[Work instruction]
The answer should consist of each line from the data below that includes "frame".

Excerpts from a dataset:
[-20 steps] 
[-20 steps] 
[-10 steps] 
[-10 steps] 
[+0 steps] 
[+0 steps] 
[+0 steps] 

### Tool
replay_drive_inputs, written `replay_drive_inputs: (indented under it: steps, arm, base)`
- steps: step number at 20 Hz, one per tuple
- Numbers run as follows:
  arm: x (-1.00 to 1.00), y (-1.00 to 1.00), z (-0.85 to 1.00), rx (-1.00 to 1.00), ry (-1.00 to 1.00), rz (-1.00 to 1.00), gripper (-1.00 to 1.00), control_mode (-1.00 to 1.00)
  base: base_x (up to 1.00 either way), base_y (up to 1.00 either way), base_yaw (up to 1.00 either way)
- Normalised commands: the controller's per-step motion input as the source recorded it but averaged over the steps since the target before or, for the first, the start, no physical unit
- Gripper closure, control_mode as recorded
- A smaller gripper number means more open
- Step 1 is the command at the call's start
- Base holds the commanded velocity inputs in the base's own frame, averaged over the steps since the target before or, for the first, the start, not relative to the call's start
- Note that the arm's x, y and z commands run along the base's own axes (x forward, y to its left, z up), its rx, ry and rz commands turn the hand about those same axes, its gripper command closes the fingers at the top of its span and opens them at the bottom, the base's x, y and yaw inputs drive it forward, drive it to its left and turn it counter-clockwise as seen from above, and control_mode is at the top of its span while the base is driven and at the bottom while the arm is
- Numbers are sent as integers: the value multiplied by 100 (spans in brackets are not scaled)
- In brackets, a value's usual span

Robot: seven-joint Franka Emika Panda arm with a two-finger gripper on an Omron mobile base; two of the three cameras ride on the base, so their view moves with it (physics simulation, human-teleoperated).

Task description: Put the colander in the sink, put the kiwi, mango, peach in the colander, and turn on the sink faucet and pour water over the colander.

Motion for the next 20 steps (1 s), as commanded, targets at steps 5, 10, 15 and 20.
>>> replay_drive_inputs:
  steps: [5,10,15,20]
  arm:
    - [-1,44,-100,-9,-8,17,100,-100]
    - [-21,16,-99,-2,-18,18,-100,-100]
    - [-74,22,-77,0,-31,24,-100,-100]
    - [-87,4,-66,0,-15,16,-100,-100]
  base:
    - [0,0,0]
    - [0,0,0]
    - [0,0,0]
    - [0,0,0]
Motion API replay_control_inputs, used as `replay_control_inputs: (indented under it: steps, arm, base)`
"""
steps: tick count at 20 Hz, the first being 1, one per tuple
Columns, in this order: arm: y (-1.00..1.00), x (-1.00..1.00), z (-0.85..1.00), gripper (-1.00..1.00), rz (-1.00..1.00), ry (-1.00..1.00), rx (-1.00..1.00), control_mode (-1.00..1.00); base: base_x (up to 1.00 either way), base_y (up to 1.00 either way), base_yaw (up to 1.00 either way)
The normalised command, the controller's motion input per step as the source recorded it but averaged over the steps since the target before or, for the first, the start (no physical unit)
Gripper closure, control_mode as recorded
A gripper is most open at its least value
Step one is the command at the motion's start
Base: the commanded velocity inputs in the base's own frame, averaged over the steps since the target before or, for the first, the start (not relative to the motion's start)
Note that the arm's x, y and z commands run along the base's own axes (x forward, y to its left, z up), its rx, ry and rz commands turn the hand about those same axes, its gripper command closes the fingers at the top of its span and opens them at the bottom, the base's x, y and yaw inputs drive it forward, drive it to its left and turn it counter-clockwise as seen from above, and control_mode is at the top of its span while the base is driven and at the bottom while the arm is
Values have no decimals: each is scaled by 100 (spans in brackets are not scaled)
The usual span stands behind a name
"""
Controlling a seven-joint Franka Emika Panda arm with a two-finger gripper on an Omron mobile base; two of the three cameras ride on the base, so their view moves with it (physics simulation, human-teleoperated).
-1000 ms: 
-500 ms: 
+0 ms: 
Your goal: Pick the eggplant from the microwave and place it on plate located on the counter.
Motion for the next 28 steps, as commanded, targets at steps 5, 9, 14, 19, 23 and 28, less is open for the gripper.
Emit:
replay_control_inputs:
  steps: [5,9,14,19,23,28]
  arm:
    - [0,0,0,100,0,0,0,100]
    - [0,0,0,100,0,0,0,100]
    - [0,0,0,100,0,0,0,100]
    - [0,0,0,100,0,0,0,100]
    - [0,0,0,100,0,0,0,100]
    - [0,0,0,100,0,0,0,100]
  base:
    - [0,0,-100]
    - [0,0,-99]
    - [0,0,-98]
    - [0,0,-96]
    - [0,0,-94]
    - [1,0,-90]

[The answer]
- Base holds the commanded velocity inputs in the base's own frame, averaged over the steps since the target before or, for the first, the start, not relative to the call's start
Base: the commanded velocity inputs in the base's own frame, averaged over the steps since the target before or, for the first, the start (not relative to the motion's start)

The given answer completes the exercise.